E ink is out of the question because it's slow, but how practical is a guide book on a tablet or smartphone? I like the idea of carrying only an iPad or iPhone instead of a book in my daypack, but have the nagging suspicion that they're not practical for quickly flipping back and forth between pages. Has anyone switched to an electronic format and have experiences to share?
Those e-version currently are less practical for flipping pages and reading maps. If you're used to reading text on a tiny phone, then maybe you're OK with that. Since my iPad is heavier than my paper book (or a section torn out of a book!), I personally only use my iPad at the hotel. Wi-Fi is widely available at hotels and cafes, but you can't always count on it. You may have to go to the hotel lobby to get a good signal.
For guidebooks, I've found using my Ipad (ibooks app) with a guidebook purchased from Itunes works quite well. I tried a guidebook using my kindle (I have the basic kindle) and that really didn't work. So bottomline for me is that I prefer kindle for novels and books you read front to back. I prefer Ipad for guidebooks abd other books that you access randomly.
I have an Ipad mini and I rarely use paper guidebooks now. I have used both Rick Steves and Lonely Planet books successfully. One caveat ... it is important to check the publication date to make sure you are buying a recent edition.

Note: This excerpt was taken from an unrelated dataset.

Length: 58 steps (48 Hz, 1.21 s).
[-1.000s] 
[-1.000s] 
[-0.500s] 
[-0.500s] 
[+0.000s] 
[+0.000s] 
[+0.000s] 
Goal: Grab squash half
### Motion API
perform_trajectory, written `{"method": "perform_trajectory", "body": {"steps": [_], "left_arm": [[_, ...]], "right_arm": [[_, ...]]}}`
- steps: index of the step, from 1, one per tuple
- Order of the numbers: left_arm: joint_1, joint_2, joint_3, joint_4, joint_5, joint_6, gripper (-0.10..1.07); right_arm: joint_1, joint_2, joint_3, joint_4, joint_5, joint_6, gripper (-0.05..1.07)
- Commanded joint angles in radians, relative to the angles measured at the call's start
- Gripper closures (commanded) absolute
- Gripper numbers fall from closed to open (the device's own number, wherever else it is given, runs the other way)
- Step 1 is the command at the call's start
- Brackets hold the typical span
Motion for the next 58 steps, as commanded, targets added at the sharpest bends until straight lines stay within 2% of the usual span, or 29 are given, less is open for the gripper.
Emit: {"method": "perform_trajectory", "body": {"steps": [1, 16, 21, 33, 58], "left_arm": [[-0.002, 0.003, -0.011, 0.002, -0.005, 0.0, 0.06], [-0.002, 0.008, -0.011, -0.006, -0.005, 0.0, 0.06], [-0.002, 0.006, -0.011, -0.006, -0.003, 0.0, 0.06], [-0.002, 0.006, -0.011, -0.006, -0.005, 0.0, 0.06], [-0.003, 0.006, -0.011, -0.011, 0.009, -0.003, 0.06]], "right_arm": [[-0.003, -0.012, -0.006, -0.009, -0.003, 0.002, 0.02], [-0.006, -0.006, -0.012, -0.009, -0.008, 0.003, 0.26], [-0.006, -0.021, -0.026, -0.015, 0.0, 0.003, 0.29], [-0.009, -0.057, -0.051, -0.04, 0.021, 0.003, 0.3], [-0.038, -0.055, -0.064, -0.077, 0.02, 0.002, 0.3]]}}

I use iBooks for guidebooks and novels - books I want to use but not necessarily keep in my paper library. The iBooks function is not good for maps, but I carry paper maps (country or regional Michelin maps for traveling and free paper maps from the hotel for daily sightseeing.
I used to carry guidebook pages that I knew I would need, then throw them away as I used them. I like having the e-version better in case I change my mind and want to add a destination but didn't bring those pages.